Here's an older thread with some good content:
https://www.festoolownersgroup.com/festool-tools-accessories/domino-cross-stop-problem/

The suggestions in that thread: 1) XL DF 700 manual has the cross-stop adjustment/calibration information in it, rather than the DF 500 manual.

2) Don't pull hard/tight against the previous mortise, as it may cause flexure in the cross stop.

And, of course, practice on scrap if you have any, just to get a better feel for it.
 
i spent a good amount of an hour calibrating mine. they are good for at least 1800mm on tight setting. about 7x 19mm dominos

also simple to make a quick excel calculator to tell you what spacing to use : if you have an length (x) and you want (y) dominos of (z) size
 
jcrowe1950 said:
Hi Folks,

    Just edge joining a couple of oak boards. I used the cross stops set on 200mm and the resulting mortises were just off enough to not allow connection....I will go re-drill them on one side but I'd really like to use this technique as I have lots of edge joining to do. Mind you, vast previous experience with edge joining boards but the Domino makes it so easy to make the faces flush. Any current advice would be greatly appreciated.

See rely #12 in this thread:
https://www.festoolownersgroup.com/...s-and-improves-precision/msg639859/#msg639859
 
Not sure why you would not use pencil marks and the narrow-wide mortise method. Fool proof. No calibration required. Works every time.
 
Pencil lines work well. I use the cross stop only when I have a batch of panel glue-ups to do because it's faster, and most importantly, I have practically no pencil lines to remove.
 
Birdhunter said:
Not sure why you would not use pencil marks and the narrow-wide mortise method. Fool proof. No calibration required. Works every time.

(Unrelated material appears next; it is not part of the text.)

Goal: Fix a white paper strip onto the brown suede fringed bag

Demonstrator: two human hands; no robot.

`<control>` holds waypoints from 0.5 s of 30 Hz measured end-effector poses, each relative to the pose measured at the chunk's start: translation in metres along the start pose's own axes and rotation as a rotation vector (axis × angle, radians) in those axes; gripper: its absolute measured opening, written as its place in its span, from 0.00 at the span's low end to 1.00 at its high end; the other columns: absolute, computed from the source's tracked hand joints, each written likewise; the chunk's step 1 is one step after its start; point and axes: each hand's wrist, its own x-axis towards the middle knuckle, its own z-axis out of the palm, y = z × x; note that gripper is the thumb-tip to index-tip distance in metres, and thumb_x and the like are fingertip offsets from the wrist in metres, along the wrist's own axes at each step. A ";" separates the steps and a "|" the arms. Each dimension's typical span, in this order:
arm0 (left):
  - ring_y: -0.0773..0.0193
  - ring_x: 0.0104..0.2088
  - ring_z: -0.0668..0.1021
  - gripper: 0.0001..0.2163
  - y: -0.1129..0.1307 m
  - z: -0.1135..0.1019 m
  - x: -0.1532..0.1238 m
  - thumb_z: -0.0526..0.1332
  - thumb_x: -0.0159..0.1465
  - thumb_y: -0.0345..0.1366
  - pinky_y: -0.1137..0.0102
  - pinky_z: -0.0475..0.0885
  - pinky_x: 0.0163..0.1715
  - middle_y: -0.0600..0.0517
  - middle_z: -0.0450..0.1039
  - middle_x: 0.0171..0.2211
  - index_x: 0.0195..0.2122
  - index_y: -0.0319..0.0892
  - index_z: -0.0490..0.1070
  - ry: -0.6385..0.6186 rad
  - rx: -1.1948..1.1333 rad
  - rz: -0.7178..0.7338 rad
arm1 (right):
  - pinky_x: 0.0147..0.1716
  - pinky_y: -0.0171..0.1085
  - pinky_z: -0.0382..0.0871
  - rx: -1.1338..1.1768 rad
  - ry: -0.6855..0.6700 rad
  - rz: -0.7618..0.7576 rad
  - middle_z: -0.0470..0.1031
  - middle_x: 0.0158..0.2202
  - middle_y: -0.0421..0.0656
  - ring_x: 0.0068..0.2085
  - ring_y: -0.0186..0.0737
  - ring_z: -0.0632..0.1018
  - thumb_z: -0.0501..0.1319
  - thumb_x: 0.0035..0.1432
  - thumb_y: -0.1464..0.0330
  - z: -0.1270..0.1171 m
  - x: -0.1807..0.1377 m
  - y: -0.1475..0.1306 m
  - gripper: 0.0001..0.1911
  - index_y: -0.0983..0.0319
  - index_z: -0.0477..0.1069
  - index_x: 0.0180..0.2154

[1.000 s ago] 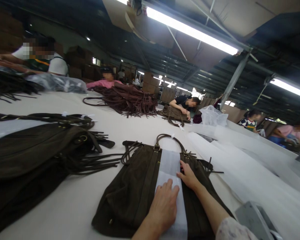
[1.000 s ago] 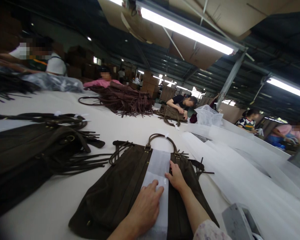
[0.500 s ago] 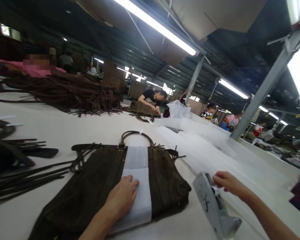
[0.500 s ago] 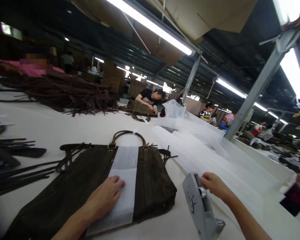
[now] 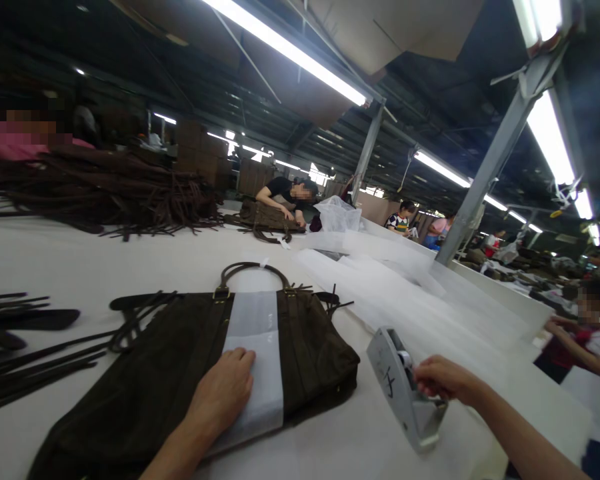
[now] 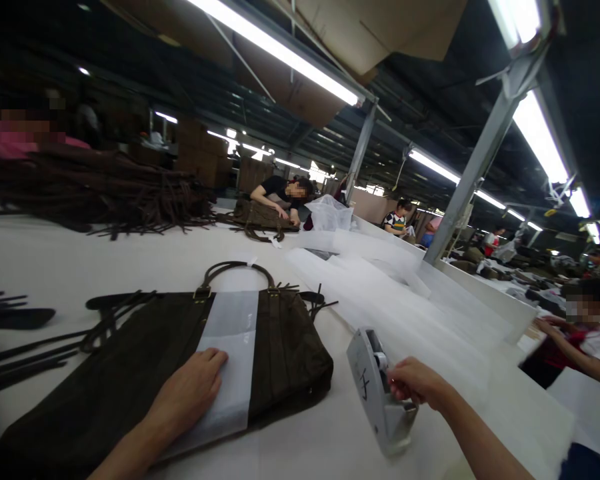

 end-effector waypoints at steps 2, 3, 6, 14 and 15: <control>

First off, thanks for all the thoughtful replies. BH, in direct reply to your query, the cross-stops were included in my D500 kit and IMO, they should be useful or not included. I am fully cognizant of my lack of experience with this accessory and actually chaulk it up to user error. That said, I think with practice that I can master this process. Of course I use pencil lines and narrow/wide process all the time but I also like to master the esoteric applications. Festool has a video showing the process and if they can master it, so can I..... [big grin]
 
jcrowe,

For a video version of the cross stop procedures which I laid out in reply #12 of the quoted thread, watch the Live Episode 61, starting from 19:00.

I believe this is the first time a video from Festool that actually shows how to use the cross stop. All other Festool marketing videos I came across did not cover the use of the cross stop in detail, and the product itself does not come with any instruction notes either.

In short, just remember this: Whenever registering with the cross stop pins for milling panels, use the wide (middle) setting only.  The tight setting is used only at the beginning with the paddles.